**What is being asked**
Exactly as they appear below, repeat the lines from the one with "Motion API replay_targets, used" through the one with "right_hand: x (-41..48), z", and no others.

**Exercise inputs**
--------------------

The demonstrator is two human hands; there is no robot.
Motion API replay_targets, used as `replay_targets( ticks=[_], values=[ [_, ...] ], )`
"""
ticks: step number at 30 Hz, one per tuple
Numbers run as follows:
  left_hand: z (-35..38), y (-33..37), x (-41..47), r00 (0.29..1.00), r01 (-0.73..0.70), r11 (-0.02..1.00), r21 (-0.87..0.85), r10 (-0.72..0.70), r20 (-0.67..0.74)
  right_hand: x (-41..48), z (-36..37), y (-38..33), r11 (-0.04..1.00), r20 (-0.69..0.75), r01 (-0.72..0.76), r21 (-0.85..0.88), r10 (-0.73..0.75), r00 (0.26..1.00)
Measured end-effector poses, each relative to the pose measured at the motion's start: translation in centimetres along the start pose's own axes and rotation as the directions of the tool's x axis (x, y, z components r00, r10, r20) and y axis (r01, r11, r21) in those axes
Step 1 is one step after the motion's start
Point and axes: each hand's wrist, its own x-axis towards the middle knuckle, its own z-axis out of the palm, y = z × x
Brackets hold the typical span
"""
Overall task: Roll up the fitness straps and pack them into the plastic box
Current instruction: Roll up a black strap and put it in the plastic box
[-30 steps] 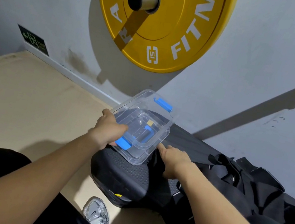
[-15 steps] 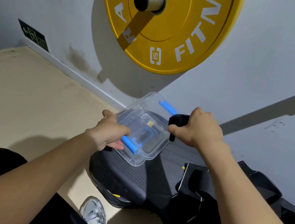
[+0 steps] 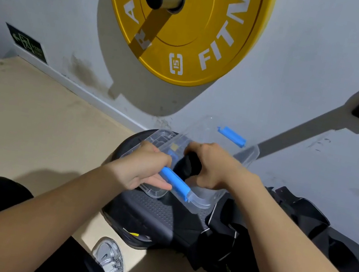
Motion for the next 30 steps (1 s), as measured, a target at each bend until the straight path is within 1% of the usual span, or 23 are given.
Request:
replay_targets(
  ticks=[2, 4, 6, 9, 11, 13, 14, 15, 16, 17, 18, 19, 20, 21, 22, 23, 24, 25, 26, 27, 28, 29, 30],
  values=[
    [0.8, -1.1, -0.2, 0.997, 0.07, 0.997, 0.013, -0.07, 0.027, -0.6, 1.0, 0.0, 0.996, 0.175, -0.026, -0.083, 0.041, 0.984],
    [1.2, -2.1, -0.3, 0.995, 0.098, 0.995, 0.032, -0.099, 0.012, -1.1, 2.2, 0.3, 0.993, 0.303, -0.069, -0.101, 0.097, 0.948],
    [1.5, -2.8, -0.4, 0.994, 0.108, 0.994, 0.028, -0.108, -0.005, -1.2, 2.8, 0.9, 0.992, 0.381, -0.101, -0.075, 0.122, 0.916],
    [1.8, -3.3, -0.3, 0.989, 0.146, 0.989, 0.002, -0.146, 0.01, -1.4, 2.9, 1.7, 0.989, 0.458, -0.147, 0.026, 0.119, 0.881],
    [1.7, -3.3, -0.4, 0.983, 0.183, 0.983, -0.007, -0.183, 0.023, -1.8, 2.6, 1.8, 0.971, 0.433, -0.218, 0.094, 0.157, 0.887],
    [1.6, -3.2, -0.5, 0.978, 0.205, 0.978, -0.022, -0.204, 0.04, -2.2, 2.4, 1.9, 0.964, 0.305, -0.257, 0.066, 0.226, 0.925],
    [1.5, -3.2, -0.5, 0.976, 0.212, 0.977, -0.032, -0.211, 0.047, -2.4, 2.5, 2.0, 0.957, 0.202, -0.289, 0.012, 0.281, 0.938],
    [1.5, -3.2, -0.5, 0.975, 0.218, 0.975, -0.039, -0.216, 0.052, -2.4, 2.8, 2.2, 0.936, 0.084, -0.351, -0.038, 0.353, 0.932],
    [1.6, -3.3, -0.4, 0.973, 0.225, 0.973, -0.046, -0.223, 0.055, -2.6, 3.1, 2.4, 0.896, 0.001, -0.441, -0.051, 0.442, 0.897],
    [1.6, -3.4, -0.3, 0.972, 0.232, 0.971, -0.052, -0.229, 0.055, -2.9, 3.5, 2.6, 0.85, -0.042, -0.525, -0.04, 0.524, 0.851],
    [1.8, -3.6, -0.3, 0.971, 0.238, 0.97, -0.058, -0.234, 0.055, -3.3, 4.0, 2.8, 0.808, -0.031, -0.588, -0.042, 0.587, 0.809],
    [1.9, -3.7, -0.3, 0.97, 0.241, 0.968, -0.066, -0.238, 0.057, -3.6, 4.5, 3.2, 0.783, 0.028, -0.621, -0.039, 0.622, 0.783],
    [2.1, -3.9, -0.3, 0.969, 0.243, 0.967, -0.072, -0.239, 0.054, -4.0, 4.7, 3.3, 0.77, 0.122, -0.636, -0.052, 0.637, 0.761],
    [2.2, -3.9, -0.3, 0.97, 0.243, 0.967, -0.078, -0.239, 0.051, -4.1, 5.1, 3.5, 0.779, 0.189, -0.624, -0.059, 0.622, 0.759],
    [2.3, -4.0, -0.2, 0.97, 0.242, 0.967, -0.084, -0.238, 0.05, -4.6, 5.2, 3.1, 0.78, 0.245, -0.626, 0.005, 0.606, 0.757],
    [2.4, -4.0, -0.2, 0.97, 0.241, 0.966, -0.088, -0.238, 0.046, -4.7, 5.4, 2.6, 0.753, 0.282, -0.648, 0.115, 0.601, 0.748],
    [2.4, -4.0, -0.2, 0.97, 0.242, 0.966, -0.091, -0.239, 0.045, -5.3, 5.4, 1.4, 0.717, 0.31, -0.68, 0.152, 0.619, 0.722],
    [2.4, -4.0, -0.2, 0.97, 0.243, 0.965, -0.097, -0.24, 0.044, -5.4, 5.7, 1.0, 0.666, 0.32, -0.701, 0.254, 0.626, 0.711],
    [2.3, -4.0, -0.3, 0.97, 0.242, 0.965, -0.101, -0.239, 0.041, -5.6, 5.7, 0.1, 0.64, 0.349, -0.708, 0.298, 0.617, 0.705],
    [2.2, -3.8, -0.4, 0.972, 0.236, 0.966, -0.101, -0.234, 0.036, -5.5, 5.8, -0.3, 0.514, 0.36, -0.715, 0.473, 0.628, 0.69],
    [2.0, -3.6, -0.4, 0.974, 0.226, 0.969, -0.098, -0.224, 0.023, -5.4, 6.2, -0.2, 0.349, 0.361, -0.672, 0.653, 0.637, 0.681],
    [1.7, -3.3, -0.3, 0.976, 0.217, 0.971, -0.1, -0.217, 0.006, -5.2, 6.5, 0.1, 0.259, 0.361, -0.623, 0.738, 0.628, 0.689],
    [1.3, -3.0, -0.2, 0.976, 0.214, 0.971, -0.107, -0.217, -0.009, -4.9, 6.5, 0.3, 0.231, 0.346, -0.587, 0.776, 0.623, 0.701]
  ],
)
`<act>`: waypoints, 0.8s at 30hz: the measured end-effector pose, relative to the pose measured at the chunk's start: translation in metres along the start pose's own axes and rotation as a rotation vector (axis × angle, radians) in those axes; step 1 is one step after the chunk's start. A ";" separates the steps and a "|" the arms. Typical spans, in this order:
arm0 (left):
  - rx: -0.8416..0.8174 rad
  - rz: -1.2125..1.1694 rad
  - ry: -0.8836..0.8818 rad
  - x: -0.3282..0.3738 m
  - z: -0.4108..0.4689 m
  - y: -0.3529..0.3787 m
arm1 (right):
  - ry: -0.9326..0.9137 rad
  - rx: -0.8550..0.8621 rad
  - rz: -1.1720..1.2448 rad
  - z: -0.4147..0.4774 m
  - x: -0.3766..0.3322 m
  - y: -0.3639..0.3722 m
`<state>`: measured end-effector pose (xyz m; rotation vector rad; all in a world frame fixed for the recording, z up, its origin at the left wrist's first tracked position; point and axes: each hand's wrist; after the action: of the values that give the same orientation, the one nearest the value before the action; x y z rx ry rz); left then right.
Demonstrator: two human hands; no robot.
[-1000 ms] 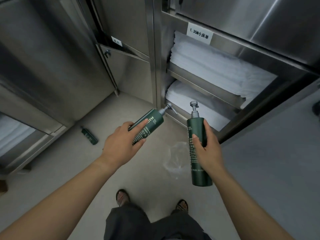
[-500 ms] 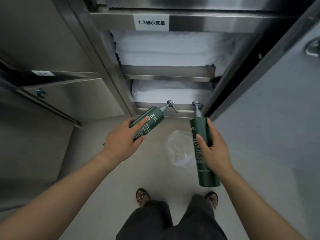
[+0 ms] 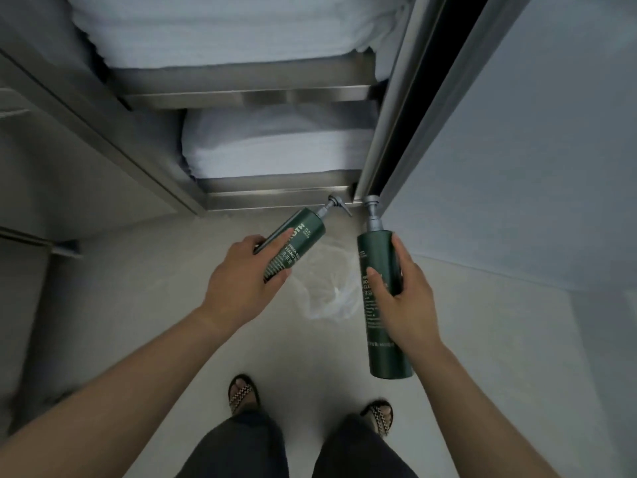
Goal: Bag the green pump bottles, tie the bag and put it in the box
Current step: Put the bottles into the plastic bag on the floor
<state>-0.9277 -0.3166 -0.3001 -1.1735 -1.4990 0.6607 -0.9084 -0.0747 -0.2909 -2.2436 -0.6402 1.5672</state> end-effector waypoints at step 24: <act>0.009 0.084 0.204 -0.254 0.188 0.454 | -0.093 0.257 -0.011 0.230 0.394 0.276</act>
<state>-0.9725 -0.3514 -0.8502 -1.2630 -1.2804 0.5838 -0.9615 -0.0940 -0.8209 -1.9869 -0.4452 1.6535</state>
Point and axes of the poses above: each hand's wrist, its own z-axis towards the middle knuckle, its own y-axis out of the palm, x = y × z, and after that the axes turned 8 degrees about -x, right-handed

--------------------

**Output**
Motion API replay_targets, used as `replay_targets( ticks=[_], values=[ [_, ...] ], )`
"""
ticks: step number at 30 Hz, one per tuple
Numbers run as follows:
  left_hand: z (-35..38), y (-33..37), x (-41..47), r00 (0.29..1.00), r01 (-0.73..0.70), r11 (-0.02..1.00), r21 (-0.87..0.85), r10 (-0.72..0.70), r20 (-0.67..0.74)
  right_hand: x (-41..48), z (-36..37), y (-38..33), r11 (-0.04..1.00), r20 (-0.69..0.75), r01 (-0.72..0.76), r21 (-0.85..0.88), r10 (-0.73..0.75), r00 (0.26..1.00)

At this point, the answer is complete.